Derya Oktay’s article ‘Influences of urban design on perceived social attributes and quality of life: a comparative study in two English neighbourhoods’ provides a pertinent study on the influence of features of urban design on perceived social attributes and quality of life—an area still largely under-researched—particularly when it comes to neighbourhood design. By comparing and assessing two neighbourhoods in the UK and using a set of robust site subjective assessments of the situational, morphological, spatial, and aesthetic features of such environments, it concludes that the residents’ satisfaction, attachment, and quality of life of the neighbourhoods studied are strongly linked to their urban design and physical environment characteristic. In doing so, it provides a set of useful recommendations for research and practice on housing environments.

Nazli Deniz Ersoz and Yalcin Yildirim’s article ‘Sociopetality or sociofugality? The effects of post‑pandemic on public open space’ explores the changing characteristics of public space users’ behaviour after the Covid-19 pandemic’. It examines whether social distancing precautions during the pandemic has caused changes in user’s behaviours and transformed the character of the used public spaces.
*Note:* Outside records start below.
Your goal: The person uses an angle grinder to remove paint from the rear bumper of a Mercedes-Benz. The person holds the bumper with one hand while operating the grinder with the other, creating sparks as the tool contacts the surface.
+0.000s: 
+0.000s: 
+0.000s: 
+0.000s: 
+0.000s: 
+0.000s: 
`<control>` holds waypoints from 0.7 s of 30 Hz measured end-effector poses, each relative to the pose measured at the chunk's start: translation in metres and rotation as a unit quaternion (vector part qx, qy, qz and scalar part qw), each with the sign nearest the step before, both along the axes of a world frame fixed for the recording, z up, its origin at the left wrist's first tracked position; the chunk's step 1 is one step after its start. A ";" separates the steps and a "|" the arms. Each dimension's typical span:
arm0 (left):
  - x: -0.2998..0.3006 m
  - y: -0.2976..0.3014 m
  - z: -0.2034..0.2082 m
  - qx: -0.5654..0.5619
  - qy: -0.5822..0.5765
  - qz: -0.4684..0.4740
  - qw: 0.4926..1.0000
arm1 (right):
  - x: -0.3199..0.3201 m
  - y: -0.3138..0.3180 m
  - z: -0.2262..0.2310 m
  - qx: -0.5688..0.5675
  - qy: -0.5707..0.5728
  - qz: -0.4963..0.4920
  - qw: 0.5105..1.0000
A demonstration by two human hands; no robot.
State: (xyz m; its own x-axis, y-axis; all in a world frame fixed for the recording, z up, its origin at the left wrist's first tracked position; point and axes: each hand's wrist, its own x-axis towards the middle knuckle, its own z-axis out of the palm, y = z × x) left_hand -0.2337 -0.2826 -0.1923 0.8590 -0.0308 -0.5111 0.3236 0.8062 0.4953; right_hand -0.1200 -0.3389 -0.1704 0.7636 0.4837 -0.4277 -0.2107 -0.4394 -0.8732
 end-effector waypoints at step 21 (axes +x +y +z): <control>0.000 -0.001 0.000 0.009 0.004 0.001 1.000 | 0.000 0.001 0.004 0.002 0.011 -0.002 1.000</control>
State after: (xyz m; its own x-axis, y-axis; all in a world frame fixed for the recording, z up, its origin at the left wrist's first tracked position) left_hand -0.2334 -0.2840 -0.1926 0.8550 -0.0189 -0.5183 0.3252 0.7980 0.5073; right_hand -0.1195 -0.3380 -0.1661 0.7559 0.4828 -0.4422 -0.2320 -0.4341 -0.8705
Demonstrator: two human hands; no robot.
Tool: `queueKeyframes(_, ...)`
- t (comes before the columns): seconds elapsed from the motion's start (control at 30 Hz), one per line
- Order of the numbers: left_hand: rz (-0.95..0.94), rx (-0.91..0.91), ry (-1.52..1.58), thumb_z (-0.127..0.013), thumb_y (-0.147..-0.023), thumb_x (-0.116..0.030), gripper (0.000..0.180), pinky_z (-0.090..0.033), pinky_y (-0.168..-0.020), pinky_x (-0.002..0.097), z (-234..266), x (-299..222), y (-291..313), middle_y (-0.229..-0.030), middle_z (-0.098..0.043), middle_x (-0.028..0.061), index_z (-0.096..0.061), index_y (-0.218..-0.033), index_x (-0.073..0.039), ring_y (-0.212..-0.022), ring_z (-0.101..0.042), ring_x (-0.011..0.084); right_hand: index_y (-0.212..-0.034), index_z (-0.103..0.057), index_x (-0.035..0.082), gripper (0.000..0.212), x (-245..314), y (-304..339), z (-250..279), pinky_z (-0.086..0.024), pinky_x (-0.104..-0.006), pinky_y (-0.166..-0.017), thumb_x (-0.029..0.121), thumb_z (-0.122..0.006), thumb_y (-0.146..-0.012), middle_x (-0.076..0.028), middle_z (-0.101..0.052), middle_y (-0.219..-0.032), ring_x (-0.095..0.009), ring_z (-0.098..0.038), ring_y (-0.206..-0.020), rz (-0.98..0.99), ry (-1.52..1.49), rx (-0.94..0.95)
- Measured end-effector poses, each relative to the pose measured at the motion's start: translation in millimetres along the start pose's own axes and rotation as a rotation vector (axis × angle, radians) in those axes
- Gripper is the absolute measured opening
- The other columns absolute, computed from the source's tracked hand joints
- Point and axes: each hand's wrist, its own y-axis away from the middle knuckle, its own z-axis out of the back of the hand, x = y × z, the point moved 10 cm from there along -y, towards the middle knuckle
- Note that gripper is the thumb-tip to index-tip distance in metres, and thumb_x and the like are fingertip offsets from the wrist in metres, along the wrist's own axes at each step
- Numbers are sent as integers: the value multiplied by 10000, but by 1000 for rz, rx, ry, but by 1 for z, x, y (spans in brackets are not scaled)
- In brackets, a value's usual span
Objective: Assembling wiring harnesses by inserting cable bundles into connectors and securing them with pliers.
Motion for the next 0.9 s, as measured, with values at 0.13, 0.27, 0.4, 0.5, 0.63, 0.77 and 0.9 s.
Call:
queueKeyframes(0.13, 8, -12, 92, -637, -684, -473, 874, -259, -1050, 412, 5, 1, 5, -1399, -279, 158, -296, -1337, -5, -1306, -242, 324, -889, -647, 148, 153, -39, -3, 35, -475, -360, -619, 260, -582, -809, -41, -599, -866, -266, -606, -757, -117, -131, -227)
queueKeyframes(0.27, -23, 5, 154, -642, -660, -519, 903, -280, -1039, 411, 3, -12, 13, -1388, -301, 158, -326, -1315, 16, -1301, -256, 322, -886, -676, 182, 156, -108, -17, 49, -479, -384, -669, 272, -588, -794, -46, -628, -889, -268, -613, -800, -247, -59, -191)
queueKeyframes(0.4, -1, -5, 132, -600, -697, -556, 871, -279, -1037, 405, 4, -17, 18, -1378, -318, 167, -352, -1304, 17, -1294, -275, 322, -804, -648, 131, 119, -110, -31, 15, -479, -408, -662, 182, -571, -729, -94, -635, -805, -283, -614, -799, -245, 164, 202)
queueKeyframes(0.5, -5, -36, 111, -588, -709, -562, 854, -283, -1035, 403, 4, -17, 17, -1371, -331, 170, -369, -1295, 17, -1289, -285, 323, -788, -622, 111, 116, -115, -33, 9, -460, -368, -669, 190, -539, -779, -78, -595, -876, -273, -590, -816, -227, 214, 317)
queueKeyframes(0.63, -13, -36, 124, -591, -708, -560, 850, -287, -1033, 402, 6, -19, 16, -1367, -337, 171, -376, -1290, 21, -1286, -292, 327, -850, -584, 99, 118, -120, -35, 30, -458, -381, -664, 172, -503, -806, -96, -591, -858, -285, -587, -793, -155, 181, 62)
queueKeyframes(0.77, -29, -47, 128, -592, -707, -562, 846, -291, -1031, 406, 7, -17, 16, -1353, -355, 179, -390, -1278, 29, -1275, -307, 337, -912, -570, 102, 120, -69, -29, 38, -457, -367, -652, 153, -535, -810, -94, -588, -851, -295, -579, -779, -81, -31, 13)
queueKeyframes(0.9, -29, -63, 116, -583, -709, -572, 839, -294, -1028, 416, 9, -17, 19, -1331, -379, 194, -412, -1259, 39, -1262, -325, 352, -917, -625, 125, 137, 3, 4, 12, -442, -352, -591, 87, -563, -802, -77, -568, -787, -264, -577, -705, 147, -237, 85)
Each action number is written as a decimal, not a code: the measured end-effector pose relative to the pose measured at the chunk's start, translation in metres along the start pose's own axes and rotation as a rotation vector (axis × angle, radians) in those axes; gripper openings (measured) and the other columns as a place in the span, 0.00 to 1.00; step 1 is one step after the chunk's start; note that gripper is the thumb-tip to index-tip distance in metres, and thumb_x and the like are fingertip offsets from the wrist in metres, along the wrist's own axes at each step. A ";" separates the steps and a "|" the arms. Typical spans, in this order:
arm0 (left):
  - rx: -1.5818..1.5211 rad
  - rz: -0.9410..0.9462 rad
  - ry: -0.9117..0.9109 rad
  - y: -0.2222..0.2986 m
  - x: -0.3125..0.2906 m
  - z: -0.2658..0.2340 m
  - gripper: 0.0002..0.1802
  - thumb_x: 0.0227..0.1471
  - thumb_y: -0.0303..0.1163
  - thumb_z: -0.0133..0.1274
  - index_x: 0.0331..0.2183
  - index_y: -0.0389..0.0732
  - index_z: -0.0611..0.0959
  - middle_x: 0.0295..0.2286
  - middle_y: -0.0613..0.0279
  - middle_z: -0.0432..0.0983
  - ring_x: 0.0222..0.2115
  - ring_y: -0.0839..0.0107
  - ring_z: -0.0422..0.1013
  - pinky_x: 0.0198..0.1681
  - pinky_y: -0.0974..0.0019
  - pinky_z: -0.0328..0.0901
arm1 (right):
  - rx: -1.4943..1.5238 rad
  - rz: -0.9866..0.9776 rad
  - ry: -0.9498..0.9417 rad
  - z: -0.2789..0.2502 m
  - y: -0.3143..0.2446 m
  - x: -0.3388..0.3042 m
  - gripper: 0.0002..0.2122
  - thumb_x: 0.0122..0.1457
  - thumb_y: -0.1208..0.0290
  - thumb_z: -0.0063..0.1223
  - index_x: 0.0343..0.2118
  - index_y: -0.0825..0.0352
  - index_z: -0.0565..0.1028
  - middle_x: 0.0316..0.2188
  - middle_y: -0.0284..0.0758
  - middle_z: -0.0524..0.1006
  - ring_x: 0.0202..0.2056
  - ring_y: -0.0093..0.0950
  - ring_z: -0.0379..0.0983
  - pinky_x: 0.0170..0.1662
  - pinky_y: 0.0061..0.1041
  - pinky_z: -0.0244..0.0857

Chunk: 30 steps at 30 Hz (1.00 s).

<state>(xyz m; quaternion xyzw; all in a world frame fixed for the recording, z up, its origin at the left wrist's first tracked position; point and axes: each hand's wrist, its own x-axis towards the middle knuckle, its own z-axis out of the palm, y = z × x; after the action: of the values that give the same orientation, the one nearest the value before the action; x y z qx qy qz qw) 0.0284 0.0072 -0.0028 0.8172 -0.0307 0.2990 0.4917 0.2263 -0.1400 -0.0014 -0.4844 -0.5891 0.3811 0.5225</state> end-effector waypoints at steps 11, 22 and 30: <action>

Based on an in-depth empirical study in Uc Fidan, a neighbourhood park without any design intervention during the pandemic, it concludes that the need for social distancing has led to the creation not only of new behaviour typologies in public spaces but also new types of spaces with ‘sociopetal’ characteristics which strengthen the communication between people, or that instead show restricting ‘sociofugal’ characteristics, setting the stage for new understandings on the behavioural affordances of public space.

Finally, Karl Fine Licht’s article ‘Behavioural designs defined: how to understand and why it is important to differentiate between “defensive,” “hostile,” “disciplinary”, and other designs in the urban landscape”’ examines in an empirical and philosophical way a range of concepts and terms associated with hostile designs. By doing so it uncovers a “complex variety in the phenomena of behavioural design than previously acknowledged” which require “distinct justifications, accentuating their practical and moral importance”. Furthermore, it prompts new research to fully operationalize the practical application of those definitions, and understanding the underlying moral reasons that justify their use in contemporary designs.

Selected articles

Seyed Mahdi Khatami, Pouria Boujari and Ehsan Ranjbar, ‘Toward a social responsibility‑based model for urban design Education’.

Kevin Thwaites, James Simpson, Philippa Heath, Alice Mathers, Ian Simkins, ‘Microenvironments: towards a socio-spatial understanding of territorial expression for urban design’.

Liu Yang, Yuan Zhu, Mikela Chatzimichailidou and Xiaoyun Liu, Assessing human emotional responses to the design of public spaces around subway stations: a human factors research’.

Derya Oktay, ‘Influences of urban design on perceived social attributes and quality of life: a comparative study in two English neighbourhoods’.

Nazli Deniz Ersoz and Yalcin Yildirim’s article ‘Sociopetality or sociofugality? The effects of post‑pandemic on public open space’ explores the changing characteristics of public space users’ behavior after the Covid-19 pandemic’.

Karl Fine Licht, Behavioral designs defined: how to understand and why it is important to keep “defensive,” “hostile,” and “disciplinary” designs apart.